This one is near and dear to our hearts. As you may have heard before, SouthTown started in the year 2000 as a wakeboard camp and ministry, and only more recently has evolved into boat dealerships and beyond. We’ve continued to offer wakeboard camps every summer since then, and over the years we’ve picked up on a trend that we feel needs to be addressed. Plainly, people associate wakeboarding with pain. We’re not here to tell you that you’re never going to get rocked when trying to progress on a wakeboard, but the purpose of this post is to teach you how minimize the hard hits by setting your boat and your expectations right. We’re going to break it down by skill level, so step one is being honest with yourself about which of these categories you fall into.

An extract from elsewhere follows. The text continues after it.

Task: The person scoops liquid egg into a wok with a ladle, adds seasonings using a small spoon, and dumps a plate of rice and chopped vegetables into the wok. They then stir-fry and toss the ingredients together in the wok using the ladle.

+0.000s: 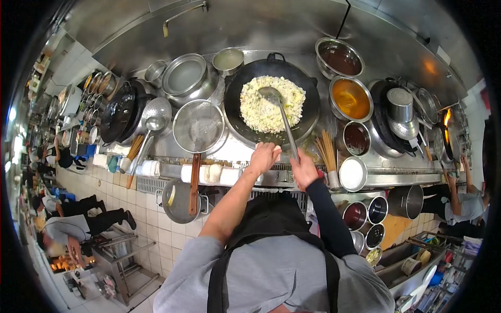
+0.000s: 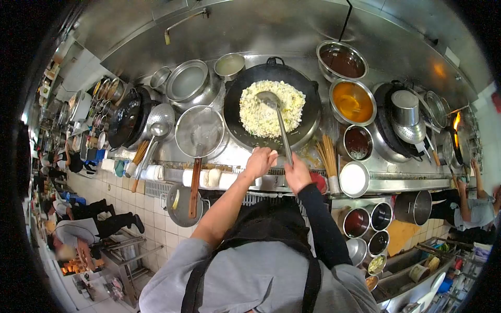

Intermediate Wakeboard Wake Setup
We would define an intermediate rider as someone that has mastered heelside and toeside one-wake 180’s and learned to jump wake-to-wake. Ideally, the intermediate rider is looking to learn how to jump wake-to-wake from both sides, take their 180’s wake-to-wake, and get comfortable riding and jumping switch (with their opposite foot forward). Just like for a beginner rider, to set up an intermediate rider for success you’ll want to start without any ballast in the boat. The reason for this is that while riding a bigger wake and getting more air may be more fun, it can also create some bad habits. Learning to create more pop using your legs and not a massive wake will help to ensure that early intermediate riders are able to maximize the heights they can achieve later in their progression. Once the rider has established good habits of maximizing their pop using technique, you may consider slowly adding ballast over time, up to about 50%.
Along with trick progression and higher ballast levels come higher speeds and longer rope lengths. Increasing speed will help to ensure the wake stays clean as more ballast is added, and letting the rope out longer will give the rider more time in the air. While the intermediate rider has gained significantly more control at this stage of their riding, it’s important to remember that mistakes will still be made, and there’s no reason to go faster than necessary. Every mile per hour makes the falls hurt that much more, which is why we recommend keeping it between 19-21mph and finding a rope length that makes clearing the wake easy while still giving the rider plenty of time in the air. It’s important to note that increasing your boat speed will make the distance between the two sides of the wake narrower, but letting your rope out will make it wider. Check out the specs we’ve listed in the image above to get an idea of where to start, then dial it in to your liking.